Предыдущий код использует следующую функцию getAuthenticatedClient для возврата Microsoft Graph клиента.

// utils/graphHelper.js

const graph = require('@microsoft/microsoft-graph-client');

getAuthenticatedClient = (accessToken) => {
    // Initialize Graph client
    const client = graph.Client.init({
        // Use the provided access token to authenticate requests
        authProvider: (done) => {
            done(null, accessToken);
        }
    });

    return client;
}

Очистка ресурсов

Если вы выполнили все действия, описанные в этом многочастном руководстве, вы создали службу приложений, план размещения для службы приложений и учетную запись хранения в составе группы ресурсов. Вы также создали регистрацию приложения в Microsoft Entra ID. Если вы выбрали внешнюю конфигурацию, возможно, вы создали новый внешний клиент. Если ресурсы и регистрация приложения больше не нужны, удалите их, чтобы за них не взималась плата.

В этом руководстве описано следующее:

  • Удалите ресурсы Azure, созданные при выполнении руководства.

Удаление группы ресурсов

  1. На портале Azure в меню портала Azure выберите группы ресурсов.

  2. Выберите группу ресурсов, содержащую вашу службу приложений и план службы приложений.

  3. Щелкните Удалить группу ресурсов. Одновременно с группой ресурсов удаляются все содержащиеся в ней ресурсы.

    Снимок экрана: удаление группы ресурсов.

Это действие может занять несколько минут.

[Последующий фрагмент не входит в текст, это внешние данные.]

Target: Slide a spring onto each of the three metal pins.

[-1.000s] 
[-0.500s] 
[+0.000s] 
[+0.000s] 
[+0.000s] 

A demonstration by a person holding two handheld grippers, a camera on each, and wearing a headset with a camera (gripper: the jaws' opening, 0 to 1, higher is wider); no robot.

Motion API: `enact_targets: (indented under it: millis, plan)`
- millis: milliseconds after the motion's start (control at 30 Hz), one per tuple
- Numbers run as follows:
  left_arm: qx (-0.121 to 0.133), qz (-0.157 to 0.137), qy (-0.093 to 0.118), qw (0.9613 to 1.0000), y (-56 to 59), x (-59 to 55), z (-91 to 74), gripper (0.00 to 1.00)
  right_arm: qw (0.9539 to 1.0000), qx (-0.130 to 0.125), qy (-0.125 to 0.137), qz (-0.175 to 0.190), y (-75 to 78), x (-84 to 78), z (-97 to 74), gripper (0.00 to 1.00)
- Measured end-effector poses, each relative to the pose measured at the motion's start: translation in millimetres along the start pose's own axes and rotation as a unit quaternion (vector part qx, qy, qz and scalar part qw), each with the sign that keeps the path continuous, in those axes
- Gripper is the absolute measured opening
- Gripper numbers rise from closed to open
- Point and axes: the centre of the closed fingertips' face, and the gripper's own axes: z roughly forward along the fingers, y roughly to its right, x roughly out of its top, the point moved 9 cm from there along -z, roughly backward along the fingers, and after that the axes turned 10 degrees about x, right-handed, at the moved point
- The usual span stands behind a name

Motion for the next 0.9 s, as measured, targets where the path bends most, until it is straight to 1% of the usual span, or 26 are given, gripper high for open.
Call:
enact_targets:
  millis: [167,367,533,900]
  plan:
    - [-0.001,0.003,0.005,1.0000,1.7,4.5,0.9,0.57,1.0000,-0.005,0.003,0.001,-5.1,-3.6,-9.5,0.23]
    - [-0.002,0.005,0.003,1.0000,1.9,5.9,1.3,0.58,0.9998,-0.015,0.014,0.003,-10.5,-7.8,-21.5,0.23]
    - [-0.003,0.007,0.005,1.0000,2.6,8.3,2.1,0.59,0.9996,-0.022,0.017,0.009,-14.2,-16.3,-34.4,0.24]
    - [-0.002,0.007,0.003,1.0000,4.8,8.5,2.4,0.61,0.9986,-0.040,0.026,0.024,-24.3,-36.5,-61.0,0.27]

Удаление регистрации приложения

  1. В Microsoft Entra admin center выберите App registrations. Затем выберите созданное вами приложение.

    Снимок экрана: выбор регистрации приложения.

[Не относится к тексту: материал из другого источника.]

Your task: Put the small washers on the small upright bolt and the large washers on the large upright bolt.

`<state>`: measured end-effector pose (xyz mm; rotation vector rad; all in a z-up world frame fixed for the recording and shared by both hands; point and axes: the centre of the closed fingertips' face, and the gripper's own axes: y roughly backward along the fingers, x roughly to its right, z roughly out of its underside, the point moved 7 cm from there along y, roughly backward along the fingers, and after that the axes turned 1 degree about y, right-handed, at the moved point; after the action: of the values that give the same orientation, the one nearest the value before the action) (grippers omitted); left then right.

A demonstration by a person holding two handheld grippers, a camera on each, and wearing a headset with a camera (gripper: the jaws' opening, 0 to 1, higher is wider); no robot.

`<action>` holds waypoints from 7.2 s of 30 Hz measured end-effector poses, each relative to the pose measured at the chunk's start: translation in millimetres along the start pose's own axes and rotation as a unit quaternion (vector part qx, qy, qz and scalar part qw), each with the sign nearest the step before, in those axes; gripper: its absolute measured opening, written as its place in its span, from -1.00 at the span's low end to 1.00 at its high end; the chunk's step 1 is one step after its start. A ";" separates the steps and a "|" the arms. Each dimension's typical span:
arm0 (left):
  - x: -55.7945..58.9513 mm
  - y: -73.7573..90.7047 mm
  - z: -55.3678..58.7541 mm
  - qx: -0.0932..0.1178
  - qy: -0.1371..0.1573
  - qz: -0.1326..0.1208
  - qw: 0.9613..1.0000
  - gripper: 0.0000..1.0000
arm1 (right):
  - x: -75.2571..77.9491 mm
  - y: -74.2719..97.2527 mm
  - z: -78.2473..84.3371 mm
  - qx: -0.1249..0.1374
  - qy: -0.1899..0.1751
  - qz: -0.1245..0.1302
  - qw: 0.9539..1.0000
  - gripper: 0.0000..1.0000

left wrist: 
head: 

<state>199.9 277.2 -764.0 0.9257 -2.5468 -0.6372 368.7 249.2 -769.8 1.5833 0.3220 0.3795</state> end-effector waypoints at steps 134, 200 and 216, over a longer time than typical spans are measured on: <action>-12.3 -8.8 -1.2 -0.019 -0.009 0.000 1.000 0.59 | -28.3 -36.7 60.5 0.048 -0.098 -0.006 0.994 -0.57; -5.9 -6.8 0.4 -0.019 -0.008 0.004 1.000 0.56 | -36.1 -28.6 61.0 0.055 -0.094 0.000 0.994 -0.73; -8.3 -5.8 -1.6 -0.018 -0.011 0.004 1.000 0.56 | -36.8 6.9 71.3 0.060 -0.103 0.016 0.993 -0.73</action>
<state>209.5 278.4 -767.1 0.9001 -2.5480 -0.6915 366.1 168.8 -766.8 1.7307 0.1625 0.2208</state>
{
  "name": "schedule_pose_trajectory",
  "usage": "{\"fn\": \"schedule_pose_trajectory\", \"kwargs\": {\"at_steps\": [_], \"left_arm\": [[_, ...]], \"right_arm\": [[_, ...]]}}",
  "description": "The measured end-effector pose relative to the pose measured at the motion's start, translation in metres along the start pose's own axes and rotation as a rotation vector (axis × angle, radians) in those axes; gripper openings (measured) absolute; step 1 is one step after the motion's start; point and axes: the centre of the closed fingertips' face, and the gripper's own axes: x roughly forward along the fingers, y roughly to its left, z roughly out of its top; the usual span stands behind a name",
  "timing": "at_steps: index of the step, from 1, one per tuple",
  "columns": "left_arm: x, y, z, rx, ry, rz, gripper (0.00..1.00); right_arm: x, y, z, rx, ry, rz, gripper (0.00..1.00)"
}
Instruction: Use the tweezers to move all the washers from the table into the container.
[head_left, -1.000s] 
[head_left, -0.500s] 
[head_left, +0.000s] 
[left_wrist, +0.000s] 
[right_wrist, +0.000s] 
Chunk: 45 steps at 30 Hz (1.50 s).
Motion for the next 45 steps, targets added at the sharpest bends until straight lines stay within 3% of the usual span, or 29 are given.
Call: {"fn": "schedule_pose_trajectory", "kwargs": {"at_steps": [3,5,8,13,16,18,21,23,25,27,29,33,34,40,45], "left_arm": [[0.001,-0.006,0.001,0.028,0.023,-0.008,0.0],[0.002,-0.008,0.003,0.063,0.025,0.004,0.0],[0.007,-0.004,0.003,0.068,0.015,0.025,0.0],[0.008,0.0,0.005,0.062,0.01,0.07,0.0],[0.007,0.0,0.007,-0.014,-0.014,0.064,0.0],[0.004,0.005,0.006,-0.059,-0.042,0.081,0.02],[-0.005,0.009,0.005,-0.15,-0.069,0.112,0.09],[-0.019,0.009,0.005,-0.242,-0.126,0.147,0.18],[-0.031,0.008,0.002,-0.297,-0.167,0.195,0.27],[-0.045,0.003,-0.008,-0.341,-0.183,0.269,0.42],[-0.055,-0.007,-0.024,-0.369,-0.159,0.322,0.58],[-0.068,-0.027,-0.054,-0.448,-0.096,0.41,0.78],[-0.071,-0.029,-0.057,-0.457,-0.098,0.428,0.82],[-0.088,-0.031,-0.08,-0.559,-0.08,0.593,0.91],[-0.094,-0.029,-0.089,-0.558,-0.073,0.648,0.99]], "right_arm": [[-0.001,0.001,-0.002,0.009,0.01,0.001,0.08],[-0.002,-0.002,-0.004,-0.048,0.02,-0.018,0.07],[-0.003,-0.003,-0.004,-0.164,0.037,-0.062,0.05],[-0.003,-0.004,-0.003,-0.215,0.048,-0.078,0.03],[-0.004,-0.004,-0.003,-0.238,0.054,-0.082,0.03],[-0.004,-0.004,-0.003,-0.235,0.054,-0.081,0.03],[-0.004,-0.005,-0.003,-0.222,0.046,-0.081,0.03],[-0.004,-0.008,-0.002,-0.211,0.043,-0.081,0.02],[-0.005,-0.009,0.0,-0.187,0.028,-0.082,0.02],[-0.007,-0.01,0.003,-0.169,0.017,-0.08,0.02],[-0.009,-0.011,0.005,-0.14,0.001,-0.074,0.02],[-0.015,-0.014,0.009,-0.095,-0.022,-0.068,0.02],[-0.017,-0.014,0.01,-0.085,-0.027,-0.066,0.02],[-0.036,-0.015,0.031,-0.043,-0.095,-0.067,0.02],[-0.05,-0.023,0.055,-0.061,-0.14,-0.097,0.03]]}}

  2. В разделе общих сведений регистрации приложения выберите Удалить.

    Снимок экрана: удаление регистрации приложения.

Удалите внешнего арендатора

Если вы создали новый внешний клиент, его можно удалить.

  1. В Центре администрирования Microsoft Entra перейдите к Entra ID>Обзор>Управление арендаторами.

  2. Выберите клиент, который нужно удалить, и нажмите кнопку "Удалить".

    Перед удалением клиента может потребоваться выполнить необходимые действия. Например, может потребоваться удалить все потоки пользователей и регистрации приложений в арендуемой организации.

  3. Если вы готовы удалить арендатора, выберите Удалить.

Следующие шаги

Из этого руководства вы узнали, как:

  • предоставить веб-приложению делегированные разрешения;
  • Вызов Microsoft Graph из веб-приложения для вошедшего пользователя.